The sprawling state, nestling in the Thar desert, also posted India's highest temperatures on Wednesday as the mercury zoomed to 48 degrees Celsius (118.4 degree Fahrenheit) in one of its arid districts, officials said in burning Jodhpur.

The mercury was jammed at 47 degrees Celsius (116.6 Fahrenheit) for the second day Wednesday in Jaisalmer district, as other parts of the state of 50.6 million people blistered without relief.

The scorcher has killed nearly 1,200 people nationwide since May-end and weather experts have warned the annual monsoon, now officially delayed by at least a week, could trigger serious problems.

Rajasthan state, meanwhile, said it had already started a mammoth anti-drought programme to help almost one million people who have lost their crops to the killer scorcher and opened camps to feed milch cattle.

State Relief Minister Gulab Sakatawat painted a grim picture of shrinking water supplies and said Rajasthan's cattle stock, the backbone of the region's economy, was also feeling the pinch from the shortages.

"All 32 districts have been declared drought-hit," the relief minister added, amid reports that as many as 20 districts were reporting empty wheat bins.

State public works minister C.P. Joshi, said efforts were underway to restore supplies to residents and cattle sweltering in one of India's worst heatwaves in years.

"Instructions have already been given to normalise the situation and now water is being transported to 6,315 villages," Joshi said, adding that tankers and a special water train had been deployed to supply 52 parched towns.

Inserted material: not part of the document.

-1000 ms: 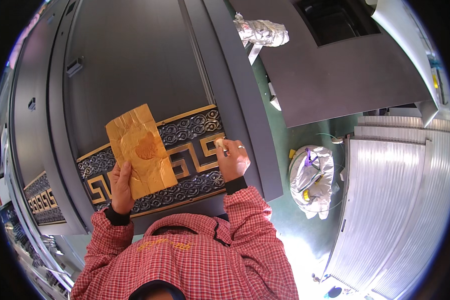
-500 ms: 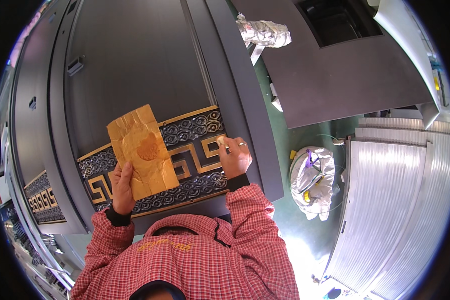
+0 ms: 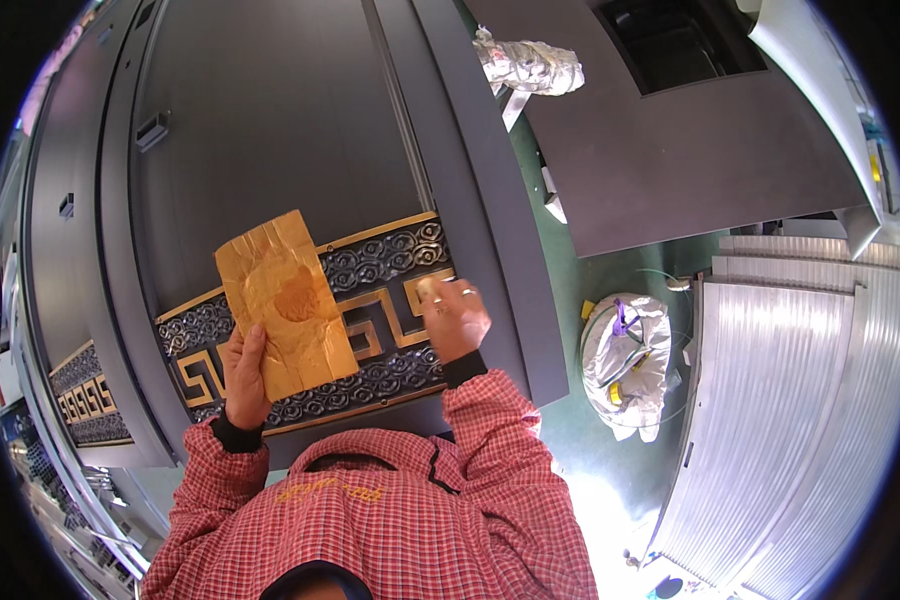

Officials said the state had also set up a total of 2,865 temporary cattle camps and that fodder was being supplied at subsidised rates to feed nearly 900,000 cattle to avoid a catastrophe.

According to federal monitoring agencies, 90 of Rajasthan's 237 sub-districts have overused their underground resources, quartering the supply to dams, which forced half of Rajasthan's farms to remain barren last year.

The state last year received 84 millimetres (3.4 inches) of rain compared to its annual monsoon average of 177 millimetres (seven inches), and the situation had worsened in the current year due to the delay in the onset of monsoon.

Water has vanished from 7,964 villages and 460,000 hectares (1.13 million acres) of crops have already perished.

Rajasthan in 2002 sought 60 billion rupees (1.26 billion dollars) from the national government to feed 2.1 million families below the poverty line but the funds given were inadequate to meet the awesome demand, officials said.

A majority of the nearly 1,200 heatwave casualties has occurred in Andhra Pradesh. Rajasthan so far officially has not reported any heat-related deaths.